→ **Exercise goal**:
Restate word for word the lines that begin the listing and end with the line holding "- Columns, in".

* * * * * * *

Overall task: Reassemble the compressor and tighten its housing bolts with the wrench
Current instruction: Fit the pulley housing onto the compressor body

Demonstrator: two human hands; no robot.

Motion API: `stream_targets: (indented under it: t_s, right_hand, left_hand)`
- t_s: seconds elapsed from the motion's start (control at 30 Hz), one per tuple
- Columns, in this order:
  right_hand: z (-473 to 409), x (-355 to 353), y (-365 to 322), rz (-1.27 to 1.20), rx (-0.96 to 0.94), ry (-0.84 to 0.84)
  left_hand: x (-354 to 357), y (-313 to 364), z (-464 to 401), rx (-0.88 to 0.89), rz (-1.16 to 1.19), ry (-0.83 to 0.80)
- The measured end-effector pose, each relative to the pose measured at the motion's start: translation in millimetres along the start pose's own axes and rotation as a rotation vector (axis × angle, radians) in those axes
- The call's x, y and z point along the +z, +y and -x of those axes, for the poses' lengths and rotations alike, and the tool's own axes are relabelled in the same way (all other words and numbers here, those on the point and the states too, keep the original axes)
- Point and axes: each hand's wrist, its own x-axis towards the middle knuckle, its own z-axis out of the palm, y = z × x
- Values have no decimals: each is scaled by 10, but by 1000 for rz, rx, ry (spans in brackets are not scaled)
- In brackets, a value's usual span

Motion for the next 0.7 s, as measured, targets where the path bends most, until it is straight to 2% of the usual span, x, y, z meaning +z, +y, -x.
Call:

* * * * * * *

→ **Result of this task**:
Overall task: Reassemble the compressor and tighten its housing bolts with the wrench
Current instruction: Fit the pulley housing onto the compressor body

Demonstrator: two human hands; no robot.

Motion API: `stream_targets: (indented under it: t_s, right_hand, left_hand)`
- t_s: seconds elapsed from the motion's start (control at 30 Hz), one per tuple
- Columns, in this order:

The complete output has now been given.